-- WHAT YOU HAVE TO DO --
When you reach the line with "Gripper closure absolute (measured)" in the data below, begin printing lines exactly, and stop once the line with "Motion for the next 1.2" has been printed.

------ DATA SHOWN

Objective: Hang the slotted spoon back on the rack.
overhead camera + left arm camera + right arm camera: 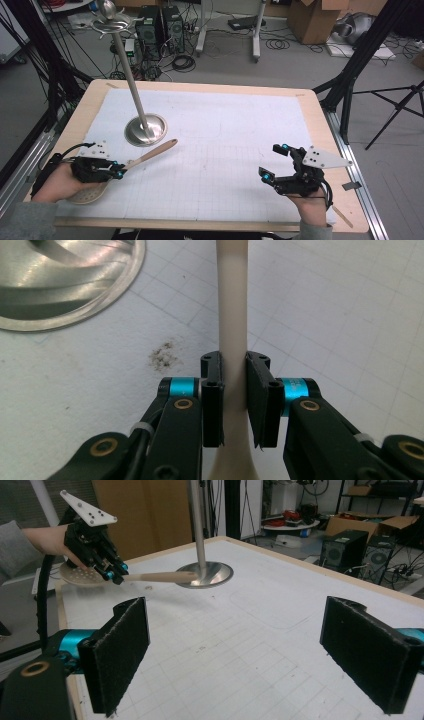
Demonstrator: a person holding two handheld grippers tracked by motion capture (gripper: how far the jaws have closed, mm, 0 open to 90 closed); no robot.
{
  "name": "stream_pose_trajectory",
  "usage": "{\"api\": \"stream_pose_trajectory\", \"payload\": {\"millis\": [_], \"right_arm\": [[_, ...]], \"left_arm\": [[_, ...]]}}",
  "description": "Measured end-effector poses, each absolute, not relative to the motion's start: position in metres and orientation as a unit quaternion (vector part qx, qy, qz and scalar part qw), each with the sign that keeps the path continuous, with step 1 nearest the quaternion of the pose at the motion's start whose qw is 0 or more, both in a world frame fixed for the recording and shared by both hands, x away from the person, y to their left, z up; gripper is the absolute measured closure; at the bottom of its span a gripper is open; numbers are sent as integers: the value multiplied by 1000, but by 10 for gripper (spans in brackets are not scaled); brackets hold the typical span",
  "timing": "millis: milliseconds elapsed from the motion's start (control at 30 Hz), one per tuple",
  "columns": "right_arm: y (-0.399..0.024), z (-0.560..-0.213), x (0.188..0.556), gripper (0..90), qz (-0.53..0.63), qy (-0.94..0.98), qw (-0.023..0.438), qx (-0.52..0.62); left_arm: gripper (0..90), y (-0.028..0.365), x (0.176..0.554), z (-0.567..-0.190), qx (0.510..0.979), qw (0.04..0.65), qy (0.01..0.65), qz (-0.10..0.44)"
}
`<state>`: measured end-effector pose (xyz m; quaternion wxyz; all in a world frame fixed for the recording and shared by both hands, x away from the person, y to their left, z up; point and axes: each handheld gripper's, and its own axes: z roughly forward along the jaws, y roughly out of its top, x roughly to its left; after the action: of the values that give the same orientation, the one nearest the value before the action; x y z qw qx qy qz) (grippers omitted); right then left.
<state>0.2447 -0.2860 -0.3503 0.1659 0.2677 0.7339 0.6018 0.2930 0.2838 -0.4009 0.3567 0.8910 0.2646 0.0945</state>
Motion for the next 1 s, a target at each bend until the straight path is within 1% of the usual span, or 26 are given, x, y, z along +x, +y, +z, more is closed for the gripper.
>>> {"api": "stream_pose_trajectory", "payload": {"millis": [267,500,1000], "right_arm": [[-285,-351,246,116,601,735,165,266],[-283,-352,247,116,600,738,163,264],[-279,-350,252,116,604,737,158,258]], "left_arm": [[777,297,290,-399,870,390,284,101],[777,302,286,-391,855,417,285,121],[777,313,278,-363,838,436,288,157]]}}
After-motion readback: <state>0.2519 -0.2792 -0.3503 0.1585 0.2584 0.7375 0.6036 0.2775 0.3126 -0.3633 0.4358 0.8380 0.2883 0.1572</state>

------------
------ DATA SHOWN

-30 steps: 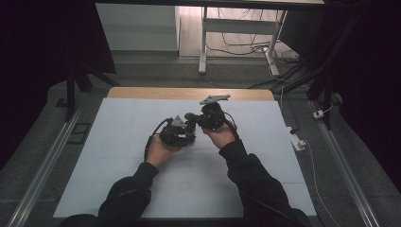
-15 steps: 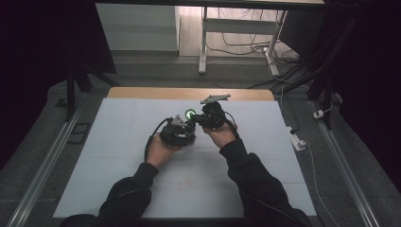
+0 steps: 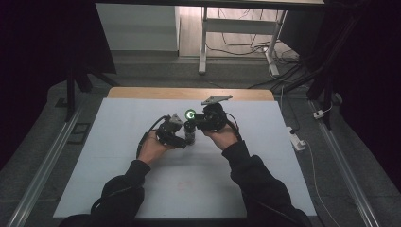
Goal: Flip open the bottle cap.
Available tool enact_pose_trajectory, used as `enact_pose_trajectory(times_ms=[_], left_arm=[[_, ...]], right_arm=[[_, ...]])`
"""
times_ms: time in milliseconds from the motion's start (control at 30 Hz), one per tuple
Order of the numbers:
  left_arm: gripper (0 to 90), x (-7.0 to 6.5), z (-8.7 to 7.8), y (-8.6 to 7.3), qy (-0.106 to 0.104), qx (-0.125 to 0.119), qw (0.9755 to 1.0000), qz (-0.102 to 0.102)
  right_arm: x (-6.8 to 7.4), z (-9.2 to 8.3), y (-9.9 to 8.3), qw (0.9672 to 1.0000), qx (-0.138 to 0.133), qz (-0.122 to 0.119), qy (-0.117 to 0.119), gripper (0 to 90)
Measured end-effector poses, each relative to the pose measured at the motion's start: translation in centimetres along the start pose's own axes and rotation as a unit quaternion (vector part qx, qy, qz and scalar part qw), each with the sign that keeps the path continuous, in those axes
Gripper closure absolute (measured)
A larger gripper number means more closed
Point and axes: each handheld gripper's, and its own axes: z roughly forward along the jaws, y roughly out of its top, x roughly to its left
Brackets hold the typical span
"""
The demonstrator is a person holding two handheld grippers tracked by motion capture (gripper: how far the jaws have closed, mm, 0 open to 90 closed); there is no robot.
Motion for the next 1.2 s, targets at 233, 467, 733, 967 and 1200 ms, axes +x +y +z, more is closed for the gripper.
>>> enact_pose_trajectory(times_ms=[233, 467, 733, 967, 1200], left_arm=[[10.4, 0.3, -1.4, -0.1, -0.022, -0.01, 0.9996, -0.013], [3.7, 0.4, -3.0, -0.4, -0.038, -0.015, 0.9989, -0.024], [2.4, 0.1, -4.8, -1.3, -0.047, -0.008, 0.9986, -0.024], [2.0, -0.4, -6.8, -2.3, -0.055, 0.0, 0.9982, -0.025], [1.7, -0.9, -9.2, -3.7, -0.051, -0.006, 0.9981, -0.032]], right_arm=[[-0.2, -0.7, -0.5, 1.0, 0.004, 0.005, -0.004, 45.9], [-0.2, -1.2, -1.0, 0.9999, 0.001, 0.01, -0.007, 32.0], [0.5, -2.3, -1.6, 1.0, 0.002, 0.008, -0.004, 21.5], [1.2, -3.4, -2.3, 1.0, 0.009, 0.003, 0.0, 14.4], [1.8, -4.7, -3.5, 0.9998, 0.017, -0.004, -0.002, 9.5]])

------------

-- EXERCISE OUTPUT --
Gripper closure absolute (measured)
A larger gripper number means more closed
Point and axes: each handheld gripper's, and its own axes: z roughly forward along the jaws, y roughly out of its top, x roughly to its left
Brackets hold the typical span
"""
The demonstrator is a person holding two handheld grippers tracked by motion capture (gripper: how far the jaws have closed, mm, 0 open to 90 closed); there is no robot.
Motion for the next 1.2 s, targets at 233, 467, 733, 967 and 1200 ms, axes +x +y +z, more is closed for the gripper.

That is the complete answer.